• **Work required**:
Check each line of the data, and copy those where "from" appears.

• **Data segment**:
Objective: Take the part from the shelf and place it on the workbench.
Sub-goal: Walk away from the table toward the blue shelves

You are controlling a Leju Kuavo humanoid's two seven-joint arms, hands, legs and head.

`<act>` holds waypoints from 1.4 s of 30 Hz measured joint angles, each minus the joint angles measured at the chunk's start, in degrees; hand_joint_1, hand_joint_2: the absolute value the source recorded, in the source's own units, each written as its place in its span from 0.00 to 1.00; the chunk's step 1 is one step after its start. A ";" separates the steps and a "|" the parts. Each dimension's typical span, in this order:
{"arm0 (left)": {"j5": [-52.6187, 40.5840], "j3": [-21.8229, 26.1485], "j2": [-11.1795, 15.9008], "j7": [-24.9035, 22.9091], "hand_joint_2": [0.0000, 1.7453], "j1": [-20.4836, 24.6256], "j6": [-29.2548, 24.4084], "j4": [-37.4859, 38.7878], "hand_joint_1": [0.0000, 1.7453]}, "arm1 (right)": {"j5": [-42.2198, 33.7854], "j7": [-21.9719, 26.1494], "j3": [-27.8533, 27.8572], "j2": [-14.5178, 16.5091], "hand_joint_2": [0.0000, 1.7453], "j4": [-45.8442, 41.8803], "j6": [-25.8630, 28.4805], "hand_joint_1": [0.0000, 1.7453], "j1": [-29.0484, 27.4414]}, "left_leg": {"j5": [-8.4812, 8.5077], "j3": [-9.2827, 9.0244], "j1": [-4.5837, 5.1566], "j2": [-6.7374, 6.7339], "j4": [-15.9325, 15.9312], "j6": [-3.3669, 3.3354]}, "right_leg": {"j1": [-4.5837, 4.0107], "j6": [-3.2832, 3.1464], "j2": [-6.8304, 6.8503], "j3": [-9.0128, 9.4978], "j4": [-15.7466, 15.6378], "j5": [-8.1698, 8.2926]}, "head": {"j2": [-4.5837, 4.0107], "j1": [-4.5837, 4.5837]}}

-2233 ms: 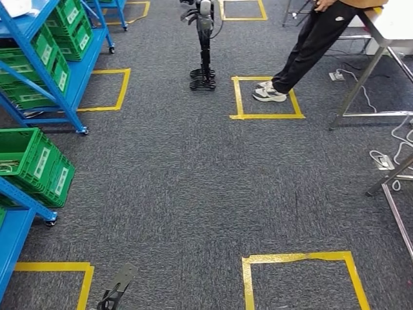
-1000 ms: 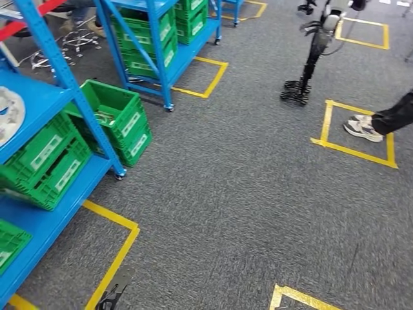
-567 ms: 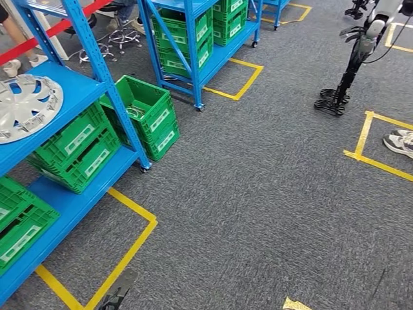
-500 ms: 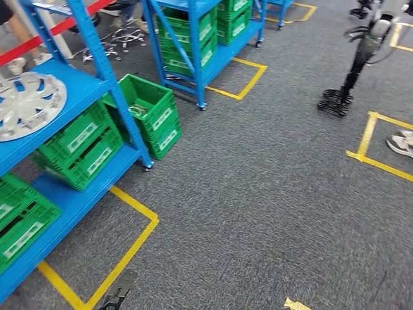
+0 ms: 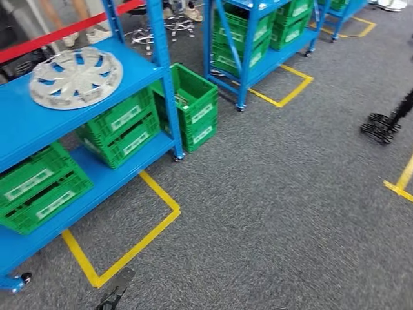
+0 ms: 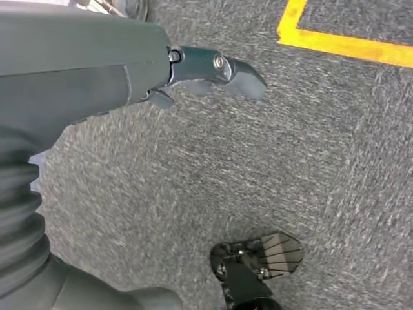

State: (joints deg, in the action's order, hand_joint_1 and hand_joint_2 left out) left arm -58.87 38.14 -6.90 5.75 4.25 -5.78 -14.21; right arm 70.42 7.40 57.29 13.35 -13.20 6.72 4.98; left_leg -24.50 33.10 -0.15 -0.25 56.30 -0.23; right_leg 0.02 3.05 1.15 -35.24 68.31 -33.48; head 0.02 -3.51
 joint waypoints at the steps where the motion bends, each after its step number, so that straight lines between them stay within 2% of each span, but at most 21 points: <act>1: -0.23 0.04 -0.03 0.00 1.00 0.05 0.05 0.00 0.00 | 0.05 0.00 0.01 0.00 0.00 0.00 -0.01 0.00 -0.10 | 0.02 0.04 0.00 0.79 0.00 -0.10 | 0.06 0.11 -0.65 -1.95 4.00 -1.58 | 0.00 0.06; 3: -0.57 0.07 -0.09 0.00 1.00 -0.04 0.11 0.00 0.00 | 0.15 0.01 0.03 -0.01 0.00 -0.01 -0.01 0.00 -0.19 | 0.07 0.02 -0.03 2.35 0.03 -0.08 | 0.09 0.16 -0.98 -3.62 6.83 -1.58 | 0.00 0.10; 5: -0.76 0.09 -0.11 -0.01 1.00 -0.07 0.11 0.00 0.00 | 0.27 0.01 0.07 -0.02 0.00 -0.01 0.00 0.00 -0.14 | 0.11 -0.08 -0.20 3.94 0.11 0.17 | 0.33 0.14 -1.75 -1.06 0.89 2.39 | 0.00 0.13; 7: -0.97 0.10 -0.12 -0.02 1.00 0.08 0.11 0.00 0.00 | 0.41 0.04 0.08 -0.02 0.00 -0.01 0.00 0.00 -0.08 | 0.13 0.10 -0.22 5.45 0.44 0.79 | 0.81 0.15 -4.38 2.42 -6.72 5.38 | 0.00 0.19; 9: -1.18 0.19 -0.09 -0.02 1.00 0.10 0.11 0.00 0.00 | 0.50 0.05 0.11 -0.02 0.00 0.00 0.00 0.00 0.00 | 0.38 0.59 -0.29 6.59 0.54 1.59 | 0.94 -0.21 -5.88 3.67 -9.39 5.75 | 0.00 0.25; 11: -1.30 0.38 -0.02 -0.03 1.00 -0.14 0.11 0.00 0.00 | 0.54 0.05 0.17 -0.02 0.00 -0.01 0.01 0.00 0.05 | 0.70 0.94 -0.51 7.01 0.31 2.34 | 0.82 -1.02 -4.89 3.72 -9.55 6.03 | 0.00 0.25; 13: -1.32 0.53 0.05 -0.08 1.00 -0.23 0.10 0.00 0.00 | 0.55 0.06 0.25 -0.01 0.00 -0.02 0.01 0.00 0.01 | -0.64 1.95 -0.37 4.79 2.10 2.91 | 0.85 -1.83 -3.61 3.71 -9.79 6.33 | 0.00 -0.14; 15: -1.33 0.56 -0.02 -0.11 1.00 0.00 0.09 0.00 0.00 | 0.55 0.05 0.28 0.00 0.00 -0.02 0.02 0.00 -0.12 | -4.23 4.91 -0.23 1.94 8.32 3.22 | 0.72 -2.34 -2.02 3.65 -9.87 6.35 | 0.00 -0.56; 18: -1.34 0.68 -0.13 -0.11 1.00 -0.05 0.09 0.00 0.00 | 0.53 -0.01 0.32 0.00 0.00 -0.02 0.00 0.00 -0.22 | -6.90 8.60 -0.29 1.02 16.51 3.34 | 0.49 -2.54 0.41 3.58 -9.87 6.24 | 0.00 -0.61; 20: -1.34 0.88 -0.10 -0.11 1.00 -0.21 0.08 0.00 0.00 | 0.52 -0.04 0.32 0.00 0.00 -0.01 -0.01 0.00 -0.12 | -3.89 6.21 -0.24 0.44 12.40 3.12 | 0.47 -2.44 1.72 3.75 -9.87 6.13 | 0.00 -0.62; 22: -1.34 1.00 -0.07 -0.11 1.00 -0.10 0.07 0.00 0.00 | 0.51 -0.04 0.33 0.00 0.00 -0.01 -0.02 0.00 -0.06 | -0.91 1.96 0.14 -2.32 4.64 2.62 | 0.24 -2.09 2.82 4.03 -9.79 5.84 | 0.00 -0.69; 24: -1.34 1.01 -0.10 -0.11 1.00 0.09 0.07 0.00 0.00 | 0.50 -0.07 0.33 0.00 0.00 -0.01 -0.03 0.00 -0.04 | -0.26 0.03 0.55 -4.19 0.71 1.99 | -0.17 -1.63 3.91 4.28 -9.82 5.56 | 0.00 -0.61; 26: -1.34 1.04 -0.15 -0.11 1.00 0.02 0.07 0.00 0.00 | 0.48 -0.11 0.33 0.01 0.00 -0.01 -0.04 0.00 0.00 | -0.26 0.09 0.55 -3.16 0.30 1.30 | -0.33 -1.10 5.05 4.62 -10.11 5.41 | 0.00 -0.50; 28: -1.40 1.08 -0.15 -0.11 1.00 -0.14 0.05 0.00 0.00 | 0.46 -0.11 0.34 0.02 0.00 -0.01 -0.07 0.00 0.06 | -0.02 0.00 0.23 -1.90 0.02 0.58 | -0.13 -0.43 3.57 4.26 -8.77 4.21 | 0.00 -0.36; 30: -1.48 1.13 -0.11 -0.10 1.00 -0.01 0.04 0.00 0.00 | 0.43 -0.11 0.37 0.01 0.00 0.00 -0.08 0.00 0.00 | 0.14 0.00 -0.03 -0.53 -0.12 0.07 | 0.12 0.04 0.47 1.58 -2.64 0.82 | 0.00 -0.06; 32: -1.50 1.18 -0.13 -0.09 1.00 0.06 0.04 0.00 0.00 | 0.40 -0.15 0.43 0.00 0.00 0.00 -0.09 0.00 -0.16 | 0.18 0.08 -0.05 0.99 -0.11 -0.12 | 0.19 0.19 -0.77 -2.10 4.88 -2.09 | 0.00 0.08; 33: -1.54 1.22 -0.16 -0.10 1.00 0.00 0.05 0.00 0.00 | 0.38 -0.17 0.46 0.00 0.00 0.00 -0.09 0.00 -0.21 | 0.19 0.07 -0.05 1.75 -0.10 -0.11 | 0.19 0.20 -0.90 -3.06 6.47 -2.10 | 0.00 0.11; 35: -1.62 1.32 -0.18 -0.10 1.00 -0.09 0.05 0.00 0.00 | 0.36 -0.18 0.52 0.00 0.00 0.00 -0.09 0.00 -0.20 | 0.24 -0.05 -0.15 3.32 -0.04 0.06 | 0.30 0.10 -1.30 -1.72 2.76 1.20 | 0.00 0.14; 37: -1.68 1.38 -0.19 -0.10 1.00 -0.01 0.05 0.00 0.00 | 0.32 -0.17 0.53 0.01 0.00 0.00 -0.10 0.00 -0.14 | 0.22 -0.01 -0.24 4.86 0.23 0.60 | 0.72 0.08 -3.50 1.81 -5.23 4.90 | 0.00 0.20; 39: -1.71 1.41 -0.17 -0.10 1.00 0.07 0.05 0.00 0.00 | 0.28 -0.17 0.53 0.03 0.00 0.00 -0.11 0.00 -0.06 | 0.39 0.42 -0.28 6.02 0.44 1.36 | 0.93 -0.28 -5.45 3.58 -9.19 5.81 | 0.00 0.23; 42: -1.73 1.44 -0.08 -0.09 1.00 -0.24 0.04 0.00 0.00 | 0.20 -0.19 0.57 0.05 0.00 0.00 -0.11 0.00 0.05 | 0.76 1.08 -0.48 6.79 0.32 2.44 | 0.79 -1.57 -4.61 3.62 -9.43 5.97 | 0.00 0.17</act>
State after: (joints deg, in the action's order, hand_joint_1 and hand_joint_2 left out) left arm -60.60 39.58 -6.98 5.66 4.01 -5.73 -14.21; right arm 70.62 7.21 57.86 13.40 -13.20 6.60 5.03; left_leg -23.74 34.18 -0.63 6.55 56.63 2.21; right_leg 0.81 1.48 -3.46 -31.61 58.88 -27.51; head 0.02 -3.34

• **Written solution**:
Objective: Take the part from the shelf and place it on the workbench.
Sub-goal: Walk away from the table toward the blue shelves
`<act>` holds waypoints from 1.4 s of 30 Hz measured joint angles, each minus the joint angles measured at the chunk's start, in degrees; hand_joint_1, hand_joint_2: the absolute value the source recorded, in the source's own units, each written as its place in its span from 0.00 to 1.00; the chunk's step 1 is one step after its start. A ";" separates the steps and a "|" the parts. Each dimension's typical span, in this order:

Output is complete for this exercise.